Bolan bent and scooped up the velvet altar cloth.

"It seems to me," he replied as he folded the cloth, "that you're the one with a hold over him. Keph and Jarull both. Every time I meet with that orc-blood Jarull, all I can see in his eyes is you."

Variance raised an eyebrow. Bolan's mouth twitched, the most expression she had ever seen break through his flawless face. He looked away.

"It is your prerogative, Mother Night," he mumbled.

He laid the cloth on the altar and murmured a prayer to Shar-not magical, simply devotional. When he bowed to the altar, Variance bowed as well.

Bolan straightened and began covering the braziers that had illuminated the ceremony. The smell of dying coals and hot metal filled the air. The darkness in the temple deepened.
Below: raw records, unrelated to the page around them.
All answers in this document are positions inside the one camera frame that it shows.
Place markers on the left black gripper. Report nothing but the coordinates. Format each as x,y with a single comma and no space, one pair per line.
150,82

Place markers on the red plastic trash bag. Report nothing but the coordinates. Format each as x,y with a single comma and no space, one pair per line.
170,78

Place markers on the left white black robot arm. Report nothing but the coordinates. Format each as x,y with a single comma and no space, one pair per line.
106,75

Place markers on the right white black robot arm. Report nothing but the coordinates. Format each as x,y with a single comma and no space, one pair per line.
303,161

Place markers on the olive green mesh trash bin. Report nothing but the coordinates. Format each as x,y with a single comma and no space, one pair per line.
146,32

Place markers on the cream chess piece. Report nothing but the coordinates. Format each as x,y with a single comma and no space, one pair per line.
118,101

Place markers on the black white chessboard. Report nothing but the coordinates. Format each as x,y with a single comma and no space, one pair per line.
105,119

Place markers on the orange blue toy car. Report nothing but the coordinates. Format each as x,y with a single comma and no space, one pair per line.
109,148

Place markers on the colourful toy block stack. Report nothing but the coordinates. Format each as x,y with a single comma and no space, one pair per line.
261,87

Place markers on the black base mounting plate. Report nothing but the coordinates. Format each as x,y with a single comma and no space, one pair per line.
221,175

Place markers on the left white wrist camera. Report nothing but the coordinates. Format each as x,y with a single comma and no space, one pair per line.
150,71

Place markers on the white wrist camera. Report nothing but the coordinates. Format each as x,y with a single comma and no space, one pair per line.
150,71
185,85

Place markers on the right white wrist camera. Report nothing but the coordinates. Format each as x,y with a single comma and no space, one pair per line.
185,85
"I still think we should have had someone who was truly bound to Shar," he said. "Someone to take Cyrume's place." His stained fingers clenched on the lid of a brazier. "I'd like some time alone in my laboratory with that Selunite monster who killed him."

"His remains were scarcely identifiable when I found him," lied Variance. She folded her hands and added sadly, "Shar will bless him-he died in her service. A shame he wasn't able to complete his mission before the Selunite caught him."
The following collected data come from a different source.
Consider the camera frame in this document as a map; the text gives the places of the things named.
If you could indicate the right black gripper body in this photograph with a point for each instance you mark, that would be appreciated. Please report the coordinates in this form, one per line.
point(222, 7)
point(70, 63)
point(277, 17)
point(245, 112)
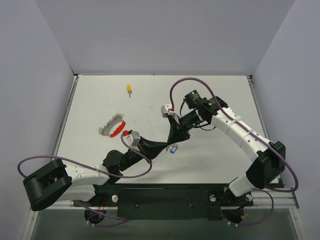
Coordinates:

She kept her face as expressionless as Bolan's.

The alchemist nodded and said, "The cultists are saying it was an entire pack that took Cyrume down. His martyrdom grows in the telling."

"The better to inspire others," Variance said.
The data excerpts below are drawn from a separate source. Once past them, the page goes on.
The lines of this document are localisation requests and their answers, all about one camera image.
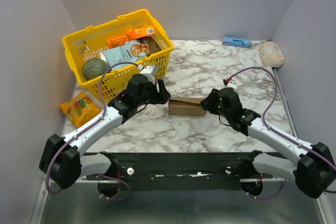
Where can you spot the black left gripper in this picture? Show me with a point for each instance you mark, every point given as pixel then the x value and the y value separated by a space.
pixel 164 95

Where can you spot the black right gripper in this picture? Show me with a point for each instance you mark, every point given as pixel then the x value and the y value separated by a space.
pixel 210 100

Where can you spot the brown cardboard box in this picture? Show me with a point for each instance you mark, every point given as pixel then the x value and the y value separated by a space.
pixel 183 106

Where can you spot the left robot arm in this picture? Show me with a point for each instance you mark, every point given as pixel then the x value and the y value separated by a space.
pixel 64 160

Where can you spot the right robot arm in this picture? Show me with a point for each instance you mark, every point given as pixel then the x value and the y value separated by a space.
pixel 310 166

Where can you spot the blue flat box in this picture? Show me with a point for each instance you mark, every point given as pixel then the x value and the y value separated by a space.
pixel 235 42

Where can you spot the orange scrub mommy box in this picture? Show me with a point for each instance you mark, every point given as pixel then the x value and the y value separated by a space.
pixel 117 42

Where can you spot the light blue cassava chips bag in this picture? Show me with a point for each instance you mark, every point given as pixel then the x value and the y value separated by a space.
pixel 133 51

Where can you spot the green melon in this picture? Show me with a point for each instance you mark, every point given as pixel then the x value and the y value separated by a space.
pixel 93 68

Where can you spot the white bagged bread loaf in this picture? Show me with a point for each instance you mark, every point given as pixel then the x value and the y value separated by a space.
pixel 271 55

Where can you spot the orange gummy candy bag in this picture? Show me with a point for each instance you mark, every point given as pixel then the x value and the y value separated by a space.
pixel 80 109

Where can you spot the yellow plastic shopping basket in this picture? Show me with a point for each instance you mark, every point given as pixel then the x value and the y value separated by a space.
pixel 88 43

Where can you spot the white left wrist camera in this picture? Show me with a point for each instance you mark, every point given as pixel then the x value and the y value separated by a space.
pixel 149 71

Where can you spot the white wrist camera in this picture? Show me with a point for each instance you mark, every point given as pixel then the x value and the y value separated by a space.
pixel 232 84
pixel 149 71

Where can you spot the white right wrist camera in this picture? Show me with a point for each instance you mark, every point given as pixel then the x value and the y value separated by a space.
pixel 232 84

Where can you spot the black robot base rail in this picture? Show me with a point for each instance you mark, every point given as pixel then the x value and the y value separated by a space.
pixel 178 171
He returned her nod and turned it into an obeisance. "I thank the day that the Temple of Old Night sent you to me, Variance. Together we'll bring Moonshadow Hall low."

Variance smiled and said, "Thank you, Brother Night."

Bolan lit a candle from the embers of the last brazier before he covered it, then turned toward one of the many patches of deep shadow that cloaked his temple. To human eyes, perhaps, the shadow was impenetrable. Variance, however, saw through it easily enough. Beyond lay the narrow passage that Bolan-and Variance as well-used to enter and leave the tunnels. The priest probably thought he had a few more secret exits hidden from her. Variance was willing to allow him that delusion.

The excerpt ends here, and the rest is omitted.